We’re constantly told that there will be no cure for Maggie’s illness, but then we’re never shown her actually falling ill: the film’s final moments are just a touchy-feely montage, despite the fact that it’s set in the late 1990s so jumping forward to the present day would seem like the most logical ending in the world. Even if it was just to show Jamie still lovingly caring for a disabled Maggie, that would still be marginally more confronting that the total avoidance of the issue that this film serves up.
But surely there’s at least a few side elements that don’t completely stink up the cinema? Hell, no: from a totally insane running gag about a crazy homeless man who gets his life together thanks to taking anti-depressants he steals from a dumpster – which might have been funny in an Airplane!-style slapstick film, not a supposedly cynical real-world drama – to the amazingly unfunny no-name brand-Jack Black role of Jamie’s brother, this is all-to-wall painful.
This is, after all, a film whose idea of comedy is to have Jamie come home to find his brother – a former internet millionaire whose career has gone so far down the toilet he now lives with his brother, where his mission in life is to act like a total dipshit and whose character arc concludes with him discovering that he doesn’t actually like meaningless sex – masturbating to a sex tape Jamie and Maggie made. That’s right: he’s beating off to a tape of his own brother having sex. It’s very, very, very difficult to think of a film in which this kind of thing might be seen as comic relief. Salo perhaps?
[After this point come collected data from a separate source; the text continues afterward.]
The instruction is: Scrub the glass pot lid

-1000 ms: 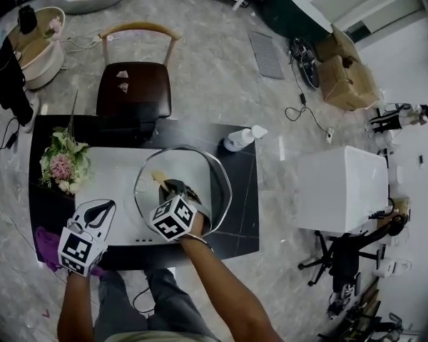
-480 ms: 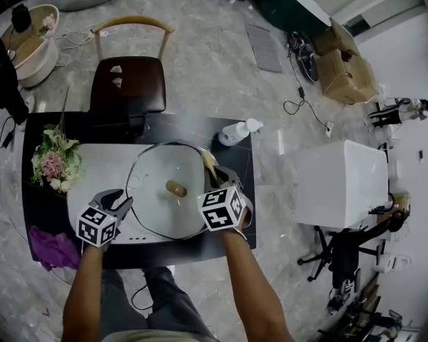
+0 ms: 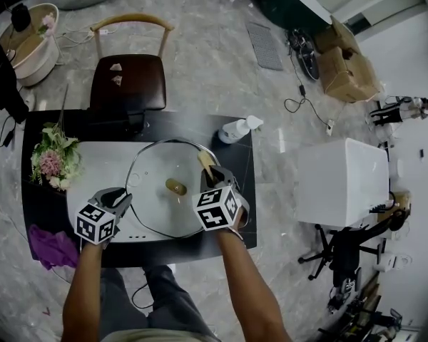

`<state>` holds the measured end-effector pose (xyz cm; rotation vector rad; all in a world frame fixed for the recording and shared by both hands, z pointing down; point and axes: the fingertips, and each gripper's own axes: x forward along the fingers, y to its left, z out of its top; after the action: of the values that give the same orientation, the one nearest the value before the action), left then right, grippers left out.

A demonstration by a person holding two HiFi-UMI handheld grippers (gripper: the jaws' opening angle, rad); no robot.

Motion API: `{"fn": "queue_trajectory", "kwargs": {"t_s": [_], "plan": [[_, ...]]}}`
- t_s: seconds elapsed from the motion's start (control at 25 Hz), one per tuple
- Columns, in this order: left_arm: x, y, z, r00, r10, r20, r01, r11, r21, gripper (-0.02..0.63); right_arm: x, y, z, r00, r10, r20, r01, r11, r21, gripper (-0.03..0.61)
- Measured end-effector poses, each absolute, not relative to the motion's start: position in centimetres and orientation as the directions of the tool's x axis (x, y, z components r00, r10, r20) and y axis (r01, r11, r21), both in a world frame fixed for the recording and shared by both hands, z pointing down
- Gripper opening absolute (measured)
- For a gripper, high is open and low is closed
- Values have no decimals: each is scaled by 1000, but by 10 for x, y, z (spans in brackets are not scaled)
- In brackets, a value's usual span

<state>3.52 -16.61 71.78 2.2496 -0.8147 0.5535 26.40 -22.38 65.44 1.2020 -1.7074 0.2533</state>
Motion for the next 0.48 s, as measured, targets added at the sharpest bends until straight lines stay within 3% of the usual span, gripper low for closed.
{"fn": "queue_trajectory", "kwargs": {"t_s": [0.2, 0.48], "plan": [[35, -165, 716, 714, -403, 573, -683, -583, 441, 109, 214, -205, 686, -79, -525, 848, -771, 571, 282, 48], [36, -168, 719, 720, -401, 566, -678, -578, 453, 103, 74, -153, 724, -329, -346, 879, -650, 758, 55, 48]]}}
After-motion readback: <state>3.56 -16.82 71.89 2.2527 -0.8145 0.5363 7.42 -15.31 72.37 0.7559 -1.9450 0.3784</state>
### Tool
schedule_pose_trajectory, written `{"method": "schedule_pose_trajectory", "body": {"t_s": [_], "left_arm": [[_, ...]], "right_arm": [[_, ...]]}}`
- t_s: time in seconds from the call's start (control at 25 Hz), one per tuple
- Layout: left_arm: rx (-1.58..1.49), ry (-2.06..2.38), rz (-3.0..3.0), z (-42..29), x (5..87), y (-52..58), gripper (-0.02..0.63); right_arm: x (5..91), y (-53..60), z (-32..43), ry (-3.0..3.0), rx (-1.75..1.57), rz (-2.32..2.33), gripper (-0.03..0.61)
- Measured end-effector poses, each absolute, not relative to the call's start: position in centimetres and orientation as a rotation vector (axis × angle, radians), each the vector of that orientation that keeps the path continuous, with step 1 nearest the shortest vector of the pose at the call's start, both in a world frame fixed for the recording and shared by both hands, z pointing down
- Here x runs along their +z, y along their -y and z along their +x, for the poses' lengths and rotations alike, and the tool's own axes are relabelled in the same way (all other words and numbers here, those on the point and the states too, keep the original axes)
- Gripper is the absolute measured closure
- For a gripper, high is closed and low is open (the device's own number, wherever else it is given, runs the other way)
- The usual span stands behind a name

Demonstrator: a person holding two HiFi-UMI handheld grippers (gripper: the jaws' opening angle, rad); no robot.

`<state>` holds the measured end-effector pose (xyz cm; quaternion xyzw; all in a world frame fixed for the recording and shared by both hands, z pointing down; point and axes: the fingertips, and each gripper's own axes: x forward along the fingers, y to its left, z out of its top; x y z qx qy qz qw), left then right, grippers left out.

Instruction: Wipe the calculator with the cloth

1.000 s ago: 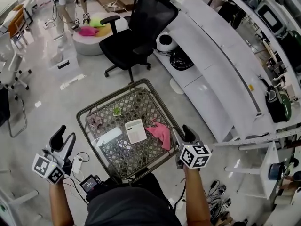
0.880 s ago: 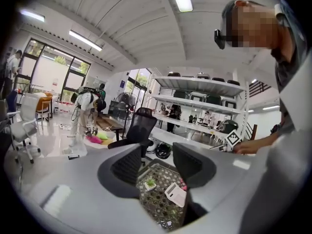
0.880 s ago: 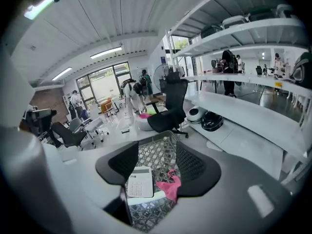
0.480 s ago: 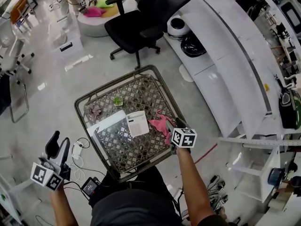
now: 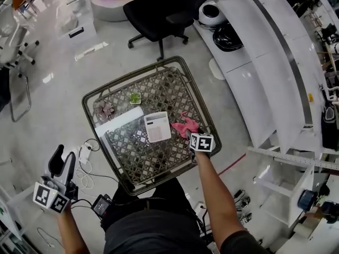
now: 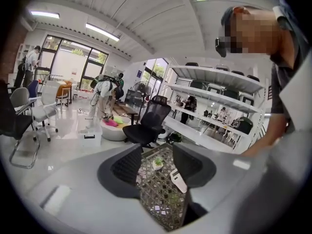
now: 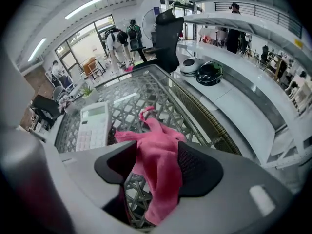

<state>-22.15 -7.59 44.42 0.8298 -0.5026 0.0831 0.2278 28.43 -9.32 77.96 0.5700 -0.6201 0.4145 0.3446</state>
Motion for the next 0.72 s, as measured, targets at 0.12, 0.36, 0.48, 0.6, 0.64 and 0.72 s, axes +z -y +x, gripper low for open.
{"method": "schedule_pose_trajectory", "body": {"t_s": [0.12,0.36,0.48,0.6,0.64,0.72], "left_arm": [[0.235,1.396,2.268,-22.5,44.8,7.2,0.39],[0.228,1.418,2.243,-23.3,45.3,6.8,0.39],[0.224,1.416,2.237,-23.5,45.5,6.8,0.39],[0.218,1.419,2.233,-23.8,45.5,6.7,0.39],[0.216,1.421,2.232,-24.0,45.6,6.6,0.39],[0.213,1.427,2.228,-24.3,45.7,6.5,0.39]], "right_arm": [[80.1,8.6,28.9,1.557,1.084,1.44,0.334],[80.6,8.7,28.7,1.569,1.081,1.394,0.399],[80.4,8.7,28.2,1.579,1.091,1.364,0.464],[79.6,9.4,27.5,1.608,1.089,1.384,0.479],[79.0,9.9,27.0,1.631,1.083,1.399,0.479],[77.5,11.0,25.7,1.691,1.061,1.426,0.48]]}}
By the end it’s hard to figure out why anyone involved thought this was a good film to make. It’s not like they’ve shown any real desire to follow through on any aspect of the story that’s being told. The relationship is blanded out as fast as possible, Jamie’s personal issues are totally glossed over or ignored, his career turns out to have meant nothing, the idea of actually educating the audience about how drug sales work in the US medical system is barely touched upon and then only in the most benign fashion, any possibility of a Vigara-based sex-farce is quickly squashed (there is one scene where Jamie rushes to the emergency room with an erection that won’t go away, but we never see the offending boner – or even a decent laugh-getting bulge in his shorts – and the scene just… ends, with no punchline beyond a nurses’ eye-rolling), Maggie’s character quickly degenerates into yet another mildly whiney victim who’s biggest problem isn’t the incurable and debilitating illness she suffers from but that she’s “afraid of love” (sigh), and the whole things ends in a way that leaves little more than the impression the film-makers had no idea how to end things.
This is a film where one lead suffers from a terminal illness but we hardly see her getting ill; the other is supposedly a self-absorbed, sex-obsessed cad who somehow becomes a devoted, self-sacrificing boyfriend at the earliest possible opportunity. A medical system run by drug salesmen is nothing to worry about, success in your career means nothing and has nothing to do with you anyway, drugs have no down side that isn’t funny and coming home to find your brother masturbating to a tape of you having sex is a minor glitch. Man, I need a drink.